[Recorded data]
★ ★ ★

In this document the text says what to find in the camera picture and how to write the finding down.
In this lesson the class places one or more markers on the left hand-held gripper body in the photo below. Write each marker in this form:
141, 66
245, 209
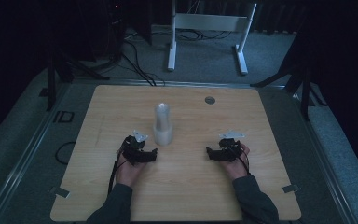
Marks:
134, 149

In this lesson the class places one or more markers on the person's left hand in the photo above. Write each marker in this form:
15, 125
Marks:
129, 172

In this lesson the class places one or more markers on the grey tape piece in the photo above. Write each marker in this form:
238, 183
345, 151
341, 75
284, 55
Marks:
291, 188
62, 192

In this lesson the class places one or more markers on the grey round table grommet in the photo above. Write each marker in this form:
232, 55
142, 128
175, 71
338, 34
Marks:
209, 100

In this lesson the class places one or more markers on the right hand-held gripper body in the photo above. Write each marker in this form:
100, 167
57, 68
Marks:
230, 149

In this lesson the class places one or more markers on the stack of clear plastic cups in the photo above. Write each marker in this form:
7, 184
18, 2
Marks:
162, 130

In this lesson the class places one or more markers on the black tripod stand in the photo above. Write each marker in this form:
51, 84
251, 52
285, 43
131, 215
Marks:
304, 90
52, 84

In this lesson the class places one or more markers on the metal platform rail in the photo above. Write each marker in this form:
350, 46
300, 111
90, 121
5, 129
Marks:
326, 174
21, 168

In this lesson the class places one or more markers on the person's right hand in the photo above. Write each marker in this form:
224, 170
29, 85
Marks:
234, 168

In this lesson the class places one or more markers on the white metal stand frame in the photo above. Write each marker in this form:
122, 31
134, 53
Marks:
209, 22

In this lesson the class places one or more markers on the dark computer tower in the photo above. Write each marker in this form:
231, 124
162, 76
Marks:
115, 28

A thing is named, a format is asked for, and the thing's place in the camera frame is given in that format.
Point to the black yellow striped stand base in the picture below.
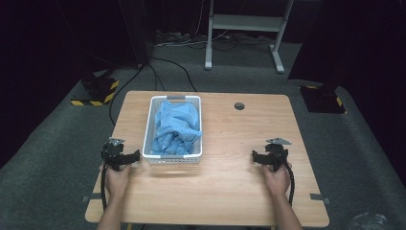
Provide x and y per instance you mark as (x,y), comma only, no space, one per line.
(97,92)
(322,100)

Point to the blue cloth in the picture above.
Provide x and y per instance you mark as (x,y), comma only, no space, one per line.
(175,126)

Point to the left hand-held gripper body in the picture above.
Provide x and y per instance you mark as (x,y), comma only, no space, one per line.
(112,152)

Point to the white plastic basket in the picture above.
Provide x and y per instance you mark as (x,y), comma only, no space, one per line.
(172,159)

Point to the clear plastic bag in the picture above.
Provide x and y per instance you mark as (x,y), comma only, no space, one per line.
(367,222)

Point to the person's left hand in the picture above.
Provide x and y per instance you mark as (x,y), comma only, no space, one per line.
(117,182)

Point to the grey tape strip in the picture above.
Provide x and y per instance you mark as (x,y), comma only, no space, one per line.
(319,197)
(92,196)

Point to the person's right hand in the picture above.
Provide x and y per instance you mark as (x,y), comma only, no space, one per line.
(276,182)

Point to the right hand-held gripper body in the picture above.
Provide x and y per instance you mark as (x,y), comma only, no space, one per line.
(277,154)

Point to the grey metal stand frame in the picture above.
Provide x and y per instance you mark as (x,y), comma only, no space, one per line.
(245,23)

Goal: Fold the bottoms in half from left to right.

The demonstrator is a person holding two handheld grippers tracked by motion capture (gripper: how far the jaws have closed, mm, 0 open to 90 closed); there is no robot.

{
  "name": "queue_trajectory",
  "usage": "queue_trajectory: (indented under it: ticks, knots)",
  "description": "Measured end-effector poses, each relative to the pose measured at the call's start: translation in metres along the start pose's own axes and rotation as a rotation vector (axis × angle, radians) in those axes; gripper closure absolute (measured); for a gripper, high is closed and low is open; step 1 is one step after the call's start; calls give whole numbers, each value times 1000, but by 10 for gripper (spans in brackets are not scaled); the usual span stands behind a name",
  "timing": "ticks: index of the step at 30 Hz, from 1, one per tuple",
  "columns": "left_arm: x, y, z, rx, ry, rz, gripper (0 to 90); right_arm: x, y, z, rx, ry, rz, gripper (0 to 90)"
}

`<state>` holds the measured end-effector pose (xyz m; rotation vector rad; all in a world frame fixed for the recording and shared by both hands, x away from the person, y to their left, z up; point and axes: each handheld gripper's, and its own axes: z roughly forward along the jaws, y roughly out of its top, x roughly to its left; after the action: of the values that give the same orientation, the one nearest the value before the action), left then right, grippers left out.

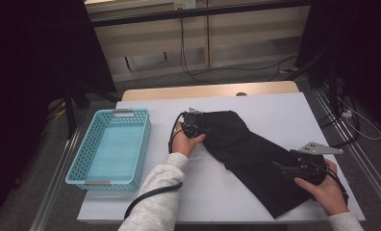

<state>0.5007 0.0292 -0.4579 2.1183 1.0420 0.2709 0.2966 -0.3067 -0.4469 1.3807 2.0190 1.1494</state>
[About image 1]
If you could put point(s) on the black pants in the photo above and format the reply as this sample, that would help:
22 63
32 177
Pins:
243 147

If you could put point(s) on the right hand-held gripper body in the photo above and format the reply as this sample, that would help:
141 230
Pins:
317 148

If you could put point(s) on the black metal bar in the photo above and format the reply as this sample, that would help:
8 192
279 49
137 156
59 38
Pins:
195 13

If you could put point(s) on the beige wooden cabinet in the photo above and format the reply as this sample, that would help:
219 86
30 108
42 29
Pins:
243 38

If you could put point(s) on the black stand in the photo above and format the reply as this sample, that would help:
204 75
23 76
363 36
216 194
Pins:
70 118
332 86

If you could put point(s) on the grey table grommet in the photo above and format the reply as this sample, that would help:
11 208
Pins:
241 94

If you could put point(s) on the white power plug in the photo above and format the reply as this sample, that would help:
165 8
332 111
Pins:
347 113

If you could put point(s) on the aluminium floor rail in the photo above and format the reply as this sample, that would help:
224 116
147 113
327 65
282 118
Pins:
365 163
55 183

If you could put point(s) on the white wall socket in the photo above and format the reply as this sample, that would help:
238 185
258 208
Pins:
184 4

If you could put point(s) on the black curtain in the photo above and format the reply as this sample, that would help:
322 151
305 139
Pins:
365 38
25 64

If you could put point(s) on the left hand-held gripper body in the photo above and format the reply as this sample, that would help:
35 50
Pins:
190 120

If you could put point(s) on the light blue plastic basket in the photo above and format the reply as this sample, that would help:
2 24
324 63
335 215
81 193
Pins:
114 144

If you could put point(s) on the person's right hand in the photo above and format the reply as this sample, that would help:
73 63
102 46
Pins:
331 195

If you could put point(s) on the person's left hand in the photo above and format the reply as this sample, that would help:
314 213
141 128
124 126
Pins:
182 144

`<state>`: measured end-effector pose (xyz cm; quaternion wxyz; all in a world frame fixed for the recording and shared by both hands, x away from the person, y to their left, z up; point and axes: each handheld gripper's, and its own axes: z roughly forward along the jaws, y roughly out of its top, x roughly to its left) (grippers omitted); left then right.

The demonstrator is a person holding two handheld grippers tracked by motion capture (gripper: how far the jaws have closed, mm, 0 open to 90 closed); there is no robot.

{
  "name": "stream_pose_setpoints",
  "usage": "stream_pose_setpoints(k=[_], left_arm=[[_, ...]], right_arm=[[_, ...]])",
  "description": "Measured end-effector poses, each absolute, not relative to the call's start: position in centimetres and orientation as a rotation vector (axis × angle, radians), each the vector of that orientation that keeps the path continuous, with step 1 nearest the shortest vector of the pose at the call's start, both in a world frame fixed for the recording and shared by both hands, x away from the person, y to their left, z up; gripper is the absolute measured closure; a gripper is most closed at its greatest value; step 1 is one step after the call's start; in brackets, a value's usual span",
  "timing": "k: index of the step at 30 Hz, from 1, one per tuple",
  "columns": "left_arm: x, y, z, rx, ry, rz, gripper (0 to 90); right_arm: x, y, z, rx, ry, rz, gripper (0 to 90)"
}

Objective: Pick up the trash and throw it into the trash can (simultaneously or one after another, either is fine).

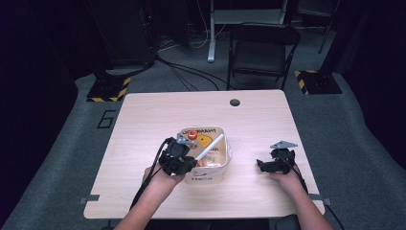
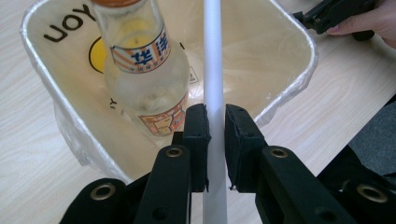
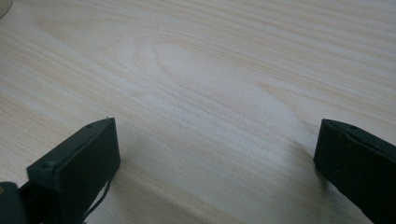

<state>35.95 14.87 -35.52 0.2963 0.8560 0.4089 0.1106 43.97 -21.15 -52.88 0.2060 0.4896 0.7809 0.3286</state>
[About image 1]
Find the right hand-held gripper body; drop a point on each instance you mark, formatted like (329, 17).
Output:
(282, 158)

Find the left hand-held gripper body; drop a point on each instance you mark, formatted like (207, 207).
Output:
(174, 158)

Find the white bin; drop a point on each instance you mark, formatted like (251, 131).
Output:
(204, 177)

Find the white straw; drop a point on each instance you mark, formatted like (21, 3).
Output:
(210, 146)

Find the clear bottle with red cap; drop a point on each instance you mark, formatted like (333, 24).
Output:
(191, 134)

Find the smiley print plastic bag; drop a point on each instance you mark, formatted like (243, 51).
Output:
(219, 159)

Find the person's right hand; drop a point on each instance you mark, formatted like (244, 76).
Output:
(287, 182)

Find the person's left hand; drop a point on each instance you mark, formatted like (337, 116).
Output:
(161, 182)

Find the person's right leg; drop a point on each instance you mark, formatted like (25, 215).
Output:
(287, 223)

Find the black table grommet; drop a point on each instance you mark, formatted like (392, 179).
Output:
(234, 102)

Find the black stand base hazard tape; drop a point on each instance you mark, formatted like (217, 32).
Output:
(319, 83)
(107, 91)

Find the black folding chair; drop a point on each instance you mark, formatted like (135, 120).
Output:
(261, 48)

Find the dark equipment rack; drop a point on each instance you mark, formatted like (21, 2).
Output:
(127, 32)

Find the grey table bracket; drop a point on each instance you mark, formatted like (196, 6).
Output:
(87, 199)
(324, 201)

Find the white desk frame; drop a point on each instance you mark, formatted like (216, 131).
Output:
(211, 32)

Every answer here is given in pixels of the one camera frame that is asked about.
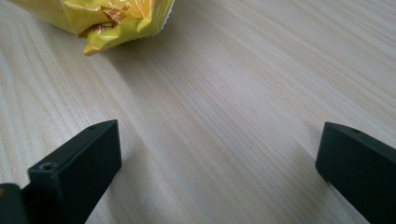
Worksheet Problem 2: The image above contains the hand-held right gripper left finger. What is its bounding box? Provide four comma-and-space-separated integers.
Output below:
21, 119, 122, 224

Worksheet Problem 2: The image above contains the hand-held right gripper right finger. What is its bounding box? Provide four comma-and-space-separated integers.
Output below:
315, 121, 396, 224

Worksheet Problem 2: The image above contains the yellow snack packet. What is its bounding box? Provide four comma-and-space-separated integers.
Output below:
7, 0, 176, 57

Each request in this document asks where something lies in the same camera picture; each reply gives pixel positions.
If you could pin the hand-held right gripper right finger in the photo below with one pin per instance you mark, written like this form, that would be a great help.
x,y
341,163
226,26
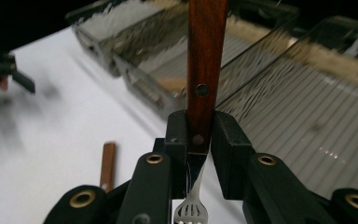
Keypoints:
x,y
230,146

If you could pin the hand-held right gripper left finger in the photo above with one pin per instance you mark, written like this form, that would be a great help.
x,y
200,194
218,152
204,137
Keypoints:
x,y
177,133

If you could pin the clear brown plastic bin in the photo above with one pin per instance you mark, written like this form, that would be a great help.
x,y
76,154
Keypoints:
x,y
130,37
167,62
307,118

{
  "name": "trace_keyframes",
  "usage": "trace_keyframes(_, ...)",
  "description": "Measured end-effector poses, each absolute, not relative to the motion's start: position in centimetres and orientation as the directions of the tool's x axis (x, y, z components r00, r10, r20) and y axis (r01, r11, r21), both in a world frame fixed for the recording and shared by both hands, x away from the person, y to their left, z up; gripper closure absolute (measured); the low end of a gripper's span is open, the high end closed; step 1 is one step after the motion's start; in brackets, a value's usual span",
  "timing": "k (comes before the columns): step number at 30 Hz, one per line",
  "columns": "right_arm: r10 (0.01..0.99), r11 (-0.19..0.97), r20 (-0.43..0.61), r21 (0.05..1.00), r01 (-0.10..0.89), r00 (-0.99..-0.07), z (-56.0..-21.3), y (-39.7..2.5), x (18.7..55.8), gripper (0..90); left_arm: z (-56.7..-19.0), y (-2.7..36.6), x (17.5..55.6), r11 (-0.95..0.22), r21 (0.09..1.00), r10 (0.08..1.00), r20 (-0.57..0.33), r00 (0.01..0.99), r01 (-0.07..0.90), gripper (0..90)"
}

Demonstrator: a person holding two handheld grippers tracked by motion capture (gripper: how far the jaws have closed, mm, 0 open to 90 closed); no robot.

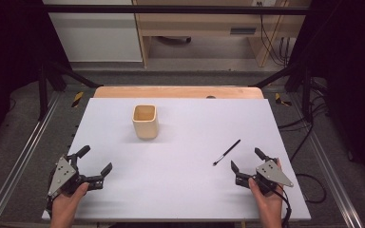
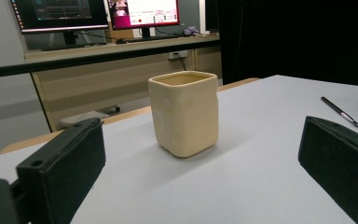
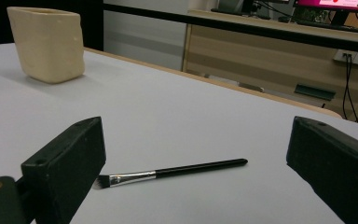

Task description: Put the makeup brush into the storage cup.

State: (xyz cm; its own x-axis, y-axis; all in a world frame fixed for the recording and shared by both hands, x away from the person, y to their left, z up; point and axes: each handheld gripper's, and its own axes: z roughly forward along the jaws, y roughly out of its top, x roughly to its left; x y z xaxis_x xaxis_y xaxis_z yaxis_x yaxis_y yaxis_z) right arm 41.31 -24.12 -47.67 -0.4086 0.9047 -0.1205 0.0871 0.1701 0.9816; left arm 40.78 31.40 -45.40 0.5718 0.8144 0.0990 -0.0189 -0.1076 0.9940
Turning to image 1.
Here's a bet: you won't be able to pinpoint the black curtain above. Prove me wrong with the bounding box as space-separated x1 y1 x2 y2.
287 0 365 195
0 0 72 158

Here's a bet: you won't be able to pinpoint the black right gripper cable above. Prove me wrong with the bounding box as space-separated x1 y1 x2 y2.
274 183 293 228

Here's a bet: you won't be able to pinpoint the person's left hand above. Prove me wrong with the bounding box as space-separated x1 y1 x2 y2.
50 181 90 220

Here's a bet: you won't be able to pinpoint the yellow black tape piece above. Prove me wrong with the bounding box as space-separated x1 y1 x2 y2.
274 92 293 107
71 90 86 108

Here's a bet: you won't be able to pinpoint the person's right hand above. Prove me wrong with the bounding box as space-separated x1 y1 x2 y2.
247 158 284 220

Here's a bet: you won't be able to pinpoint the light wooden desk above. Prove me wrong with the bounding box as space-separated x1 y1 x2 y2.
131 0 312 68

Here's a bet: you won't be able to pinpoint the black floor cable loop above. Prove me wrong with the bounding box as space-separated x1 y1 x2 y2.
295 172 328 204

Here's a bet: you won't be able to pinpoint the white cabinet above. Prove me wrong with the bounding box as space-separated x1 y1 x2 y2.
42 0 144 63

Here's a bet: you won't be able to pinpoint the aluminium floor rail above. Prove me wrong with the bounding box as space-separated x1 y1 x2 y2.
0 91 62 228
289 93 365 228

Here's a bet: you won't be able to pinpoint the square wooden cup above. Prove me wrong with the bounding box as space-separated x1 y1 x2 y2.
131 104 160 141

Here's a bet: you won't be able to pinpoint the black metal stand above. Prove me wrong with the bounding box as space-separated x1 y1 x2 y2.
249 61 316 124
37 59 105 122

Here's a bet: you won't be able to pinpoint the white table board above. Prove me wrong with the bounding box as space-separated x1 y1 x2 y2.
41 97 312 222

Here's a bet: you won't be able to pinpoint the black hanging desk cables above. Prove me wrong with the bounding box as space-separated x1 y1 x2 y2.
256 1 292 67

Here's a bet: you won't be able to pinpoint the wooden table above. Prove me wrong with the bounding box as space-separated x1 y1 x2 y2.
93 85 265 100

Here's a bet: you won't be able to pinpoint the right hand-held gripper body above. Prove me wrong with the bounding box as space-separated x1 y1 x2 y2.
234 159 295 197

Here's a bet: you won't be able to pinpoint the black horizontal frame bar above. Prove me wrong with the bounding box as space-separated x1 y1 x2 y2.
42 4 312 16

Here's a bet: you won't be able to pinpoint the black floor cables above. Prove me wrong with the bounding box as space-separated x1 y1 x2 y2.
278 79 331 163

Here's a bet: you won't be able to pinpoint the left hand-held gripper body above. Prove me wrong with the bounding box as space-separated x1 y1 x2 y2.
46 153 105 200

★ ★ ★

> [What you will do] Begin with the line above that has "r10 (0.01..0.99), r11" and continue through the line that has "Demonstrator: a person", setting each one down exactly. Stop there.

> [Your response]
  "columns": "right_arm: r10 (0.01..0.99), r11 (-0.19..0.97), r20 (-0.43..0.61), r21 (0.05..1.00), r01 (-0.10..0.89), r00 (-0.99..-0.07), z (-56.0..-21.3), y (-39.7..2.5), x (18.7..55.8), gripper (0..90); left_arm: z (-56.7..-19.0), y (-2.7..36.6), x (17.5..55.6), r11 (-0.95..0.22), r21 (0.09..1.00), r10 (0.08..1.00), r20 (-0.57..0.33), r00 (0.01..0.99), r01 (-0.07..0.90), gripper (0..90)"
}

Demonstrator: a person holding two handheld grippers tracked by motion capture (gripper: how far the jaws have closed, mm, 0 open to 90 closed); no robot.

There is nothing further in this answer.